EXERCISE PROMPT.
Check the listing below line by line and report how many lines hold "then", with no other words.

MATERIAL PROVIDED.
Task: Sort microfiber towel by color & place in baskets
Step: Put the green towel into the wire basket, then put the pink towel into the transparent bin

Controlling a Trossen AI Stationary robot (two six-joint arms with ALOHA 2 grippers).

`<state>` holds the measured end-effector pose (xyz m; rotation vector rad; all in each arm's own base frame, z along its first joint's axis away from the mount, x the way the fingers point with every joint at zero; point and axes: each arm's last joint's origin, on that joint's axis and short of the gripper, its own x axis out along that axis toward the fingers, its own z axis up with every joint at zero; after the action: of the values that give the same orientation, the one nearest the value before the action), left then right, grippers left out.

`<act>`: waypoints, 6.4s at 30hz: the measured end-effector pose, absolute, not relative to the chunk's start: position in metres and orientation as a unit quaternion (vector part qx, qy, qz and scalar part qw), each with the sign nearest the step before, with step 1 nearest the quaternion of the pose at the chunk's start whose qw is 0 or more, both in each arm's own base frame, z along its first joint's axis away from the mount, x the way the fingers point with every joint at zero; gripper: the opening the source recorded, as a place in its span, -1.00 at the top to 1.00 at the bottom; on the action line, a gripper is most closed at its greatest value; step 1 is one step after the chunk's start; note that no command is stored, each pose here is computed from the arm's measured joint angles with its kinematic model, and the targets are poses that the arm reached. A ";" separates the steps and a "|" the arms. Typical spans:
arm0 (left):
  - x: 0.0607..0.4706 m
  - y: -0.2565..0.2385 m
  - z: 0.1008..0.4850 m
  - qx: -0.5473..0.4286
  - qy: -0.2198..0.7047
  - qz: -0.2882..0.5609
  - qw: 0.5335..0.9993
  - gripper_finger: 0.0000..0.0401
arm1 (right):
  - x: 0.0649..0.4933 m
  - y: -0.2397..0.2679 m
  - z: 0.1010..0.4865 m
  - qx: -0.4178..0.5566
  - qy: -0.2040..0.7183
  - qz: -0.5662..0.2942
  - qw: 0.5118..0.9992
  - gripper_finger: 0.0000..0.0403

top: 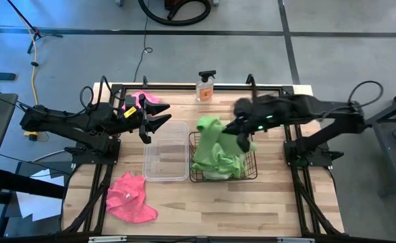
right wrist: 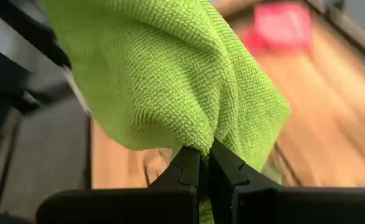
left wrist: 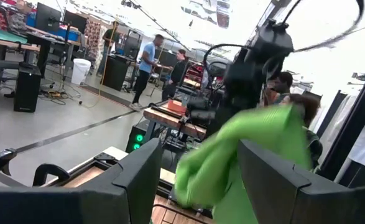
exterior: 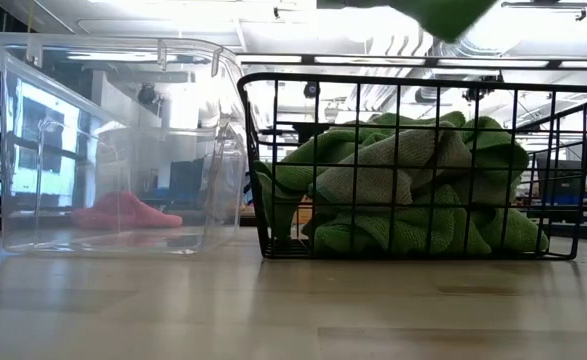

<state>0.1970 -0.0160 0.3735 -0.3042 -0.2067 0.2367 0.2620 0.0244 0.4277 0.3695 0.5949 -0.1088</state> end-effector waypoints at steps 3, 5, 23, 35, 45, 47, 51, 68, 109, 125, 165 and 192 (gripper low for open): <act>0.197 -0.016 0.373 -0.151 -0.102 0.117 0.976 0.00 | 0.279 0.025 0.413 0.203 0.372 -0.088 0.901 1.00; 0.197 -0.016 0.373 -0.151 -0.102 0.117 0.976 0.00 | 0.288 0.026 0.401 0.213 0.414 -0.108 0.878 1.00; 0.197 -0.016 0.373 -0.150 -0.100 0.118 0.976 0.00 | 0.326 0.027 0.265 0.302 0.551 -0.243 0.739 1.00; 0.197 -0.016 0.373 -0.121 -0.097 0.121 0.980 0.00 | 0.314 0.020 0.186 0.394 0.533 -0.247 0.707 1.00; 0.197 -0.016 0.373 -0.121 -0.100 0.122 0.980 0.00 | 0.313 0.019 0.182 0.379 0.531 -0.243 0.718 0.80; 0.197 -0.016 0.373 -0.122 -0.100 0.123 0.980 0.00 | 0.315 0.019 0.185 0.373 0.529 -0.237 0.725 0.67; 0.197 -0.016 0.373 -0.122 -0.100 0.123 0.980 0.00 | 0.319 0.020 0.196 0.353 0.533 -0.217 0.738 0.39; 0.197 -0.016 0.373 -0.121 -0.099 0.123 0.980 0.00 | 0.327 0.018 0.298 0.153 0.578 -0.123 0.792 -0.03; 0.197 -0.015 0.373 -0.123 -0.100 0.141 0.977 0.00 | 0.215 0.000 0.369 0.118 -0.057 -0.011 0.991 -0.03; 0.196 -0.014 0.373 -0.112 -0.100 0.164 0.975 0.00 | 0.217 0.000 0.369 0.127 -0.052 -0.010 0.990 -0.03; 0.142 0.191 0.253 -0.372 0.484 0.502 0.613 -0.04 | 0.217 -0.002 0.361 0.196 -0.016 -0.026 0.980 -0.03; 0.164 0.229 0.170 -0.403 0.588 0.466 0.525 -0.04 | 0.217 -0.002 0.353 0.218 0.022 -0.034 0.975 -0.03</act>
<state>0.1639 0.2291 0.1699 -0.9651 1.4058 1.1141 0.2168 -0.0015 0.3534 0.4393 0.0448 -0.0676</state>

RESPONSE TO THIS TASK.
2